Third, set a date.  Settle your date with CALPERS first and then inform the County.  It is considerate to give as much notice as possible.  Most CEMA members provide at least two months of notice.  You understand your position and what it will take to train and hire a replacement for you.

Fourth, notify the County of that date.  This should be confirmed with an email in writing to your boss with your last date with the County.  Doing it in this order ensures retirement with CALPERS and the County align on the same date for retiree healthcare.


Rescind Retirement Notice

Can I retract a retirement notice to my boss?

Yes, barring some limited exceptions.  If you participated in a program like the Voluntary Separation Incentive Program or a settlement agreement setting a separation date, you may not be able to retract your retirement date and notice.


Sick Leave Bank

Will I get paid for my accrued sick leave?

Yes, you will be paid for some of it in line with CEMA’s negotiated contract.  The benefit kicks in when you reach 2610 days of service credit with the County. See CEMA contract section 14.2(f) for details.  You will receive between 20% and 50% of the time accrued in your payout.

Can I use all my sick leave prior to retiring?

Some employees take deferred medical leave they’ve been waiting for prior to leaving their County job.  For example, if you’ve been deferring a hip replacement, knee replacement, or cataract surgery, you may choose to schedule it directly prior to your retirement and use your accrued sick leave.  The employer cannot stop you from doing this as long as your time off is protected by FMLA.

However, as responsible County managers and as CEMA, we encourage you to be transparent and open with your department that your plan is to take this sick leave and then retire.  This lets your department plan your transition around your leave, ensure you offload any work prior to leaving, and then lets your manager start the posting process for your replacement in advance.
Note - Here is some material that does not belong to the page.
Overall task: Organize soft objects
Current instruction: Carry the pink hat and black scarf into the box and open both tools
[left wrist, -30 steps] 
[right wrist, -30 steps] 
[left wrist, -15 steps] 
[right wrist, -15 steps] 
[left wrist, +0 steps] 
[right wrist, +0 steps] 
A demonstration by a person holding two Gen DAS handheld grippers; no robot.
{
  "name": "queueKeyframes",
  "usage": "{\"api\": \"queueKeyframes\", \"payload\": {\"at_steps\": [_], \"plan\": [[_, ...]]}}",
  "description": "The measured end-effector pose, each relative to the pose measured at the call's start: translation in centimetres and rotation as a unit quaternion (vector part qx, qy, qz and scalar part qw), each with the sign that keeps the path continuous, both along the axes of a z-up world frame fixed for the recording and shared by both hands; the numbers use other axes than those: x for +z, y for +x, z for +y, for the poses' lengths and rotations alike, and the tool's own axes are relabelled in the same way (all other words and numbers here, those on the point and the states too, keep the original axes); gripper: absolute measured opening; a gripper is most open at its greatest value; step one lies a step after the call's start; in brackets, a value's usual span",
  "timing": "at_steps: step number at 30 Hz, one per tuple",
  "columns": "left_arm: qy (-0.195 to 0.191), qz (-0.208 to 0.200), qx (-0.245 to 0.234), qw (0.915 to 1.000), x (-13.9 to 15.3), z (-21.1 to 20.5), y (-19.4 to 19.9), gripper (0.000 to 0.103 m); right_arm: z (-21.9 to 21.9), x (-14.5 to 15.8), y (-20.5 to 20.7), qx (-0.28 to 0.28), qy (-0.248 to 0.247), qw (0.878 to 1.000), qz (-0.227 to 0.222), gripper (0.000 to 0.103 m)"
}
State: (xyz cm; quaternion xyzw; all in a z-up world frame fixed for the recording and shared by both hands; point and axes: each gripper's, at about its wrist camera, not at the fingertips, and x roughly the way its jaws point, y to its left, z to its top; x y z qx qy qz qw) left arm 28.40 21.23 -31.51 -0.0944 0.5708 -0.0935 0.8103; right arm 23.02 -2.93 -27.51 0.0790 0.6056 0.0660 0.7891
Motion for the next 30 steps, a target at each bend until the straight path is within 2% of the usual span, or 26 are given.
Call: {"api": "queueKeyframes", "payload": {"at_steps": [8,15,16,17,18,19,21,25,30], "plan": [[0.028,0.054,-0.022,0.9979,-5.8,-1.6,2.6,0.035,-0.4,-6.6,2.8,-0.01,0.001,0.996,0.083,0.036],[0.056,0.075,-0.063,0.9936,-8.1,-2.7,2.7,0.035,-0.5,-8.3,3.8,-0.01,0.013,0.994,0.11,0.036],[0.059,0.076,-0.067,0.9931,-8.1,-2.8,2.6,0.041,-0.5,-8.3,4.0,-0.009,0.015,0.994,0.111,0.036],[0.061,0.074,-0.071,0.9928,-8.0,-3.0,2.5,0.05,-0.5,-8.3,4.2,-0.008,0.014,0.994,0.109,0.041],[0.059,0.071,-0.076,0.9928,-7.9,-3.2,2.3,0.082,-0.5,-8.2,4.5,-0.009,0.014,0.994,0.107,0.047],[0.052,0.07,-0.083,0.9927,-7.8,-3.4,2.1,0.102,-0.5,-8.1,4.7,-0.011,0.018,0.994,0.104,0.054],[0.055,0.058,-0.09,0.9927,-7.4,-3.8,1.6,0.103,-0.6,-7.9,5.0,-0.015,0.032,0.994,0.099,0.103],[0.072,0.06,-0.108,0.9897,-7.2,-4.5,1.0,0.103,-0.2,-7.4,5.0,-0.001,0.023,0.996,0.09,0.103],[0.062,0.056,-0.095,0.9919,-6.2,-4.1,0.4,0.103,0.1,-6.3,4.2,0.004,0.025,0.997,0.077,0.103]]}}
Cashing Out Your Retirement

Can I cashout my retirement instead of collecting a pension?

You can, however, you will only get the amount you contributed during your employment as part of the PERS – EE contribution line on your paycheck, this is only a part of what you contributed and gets no value for what the employer contributed on your behalf.

Can my benefits be inherited by my family?

Yes, when you meet with CALPERS, you can review options for pension benefits that will survive you and be paid to your children or spouse.  To maximize benefits for them, you can elect for a lower pension benefit amount during your lifetime.  For those facing a terminal illness, this is likely a better option than cashing out your pension.  Discuss your options with CALPERS and your financial planner.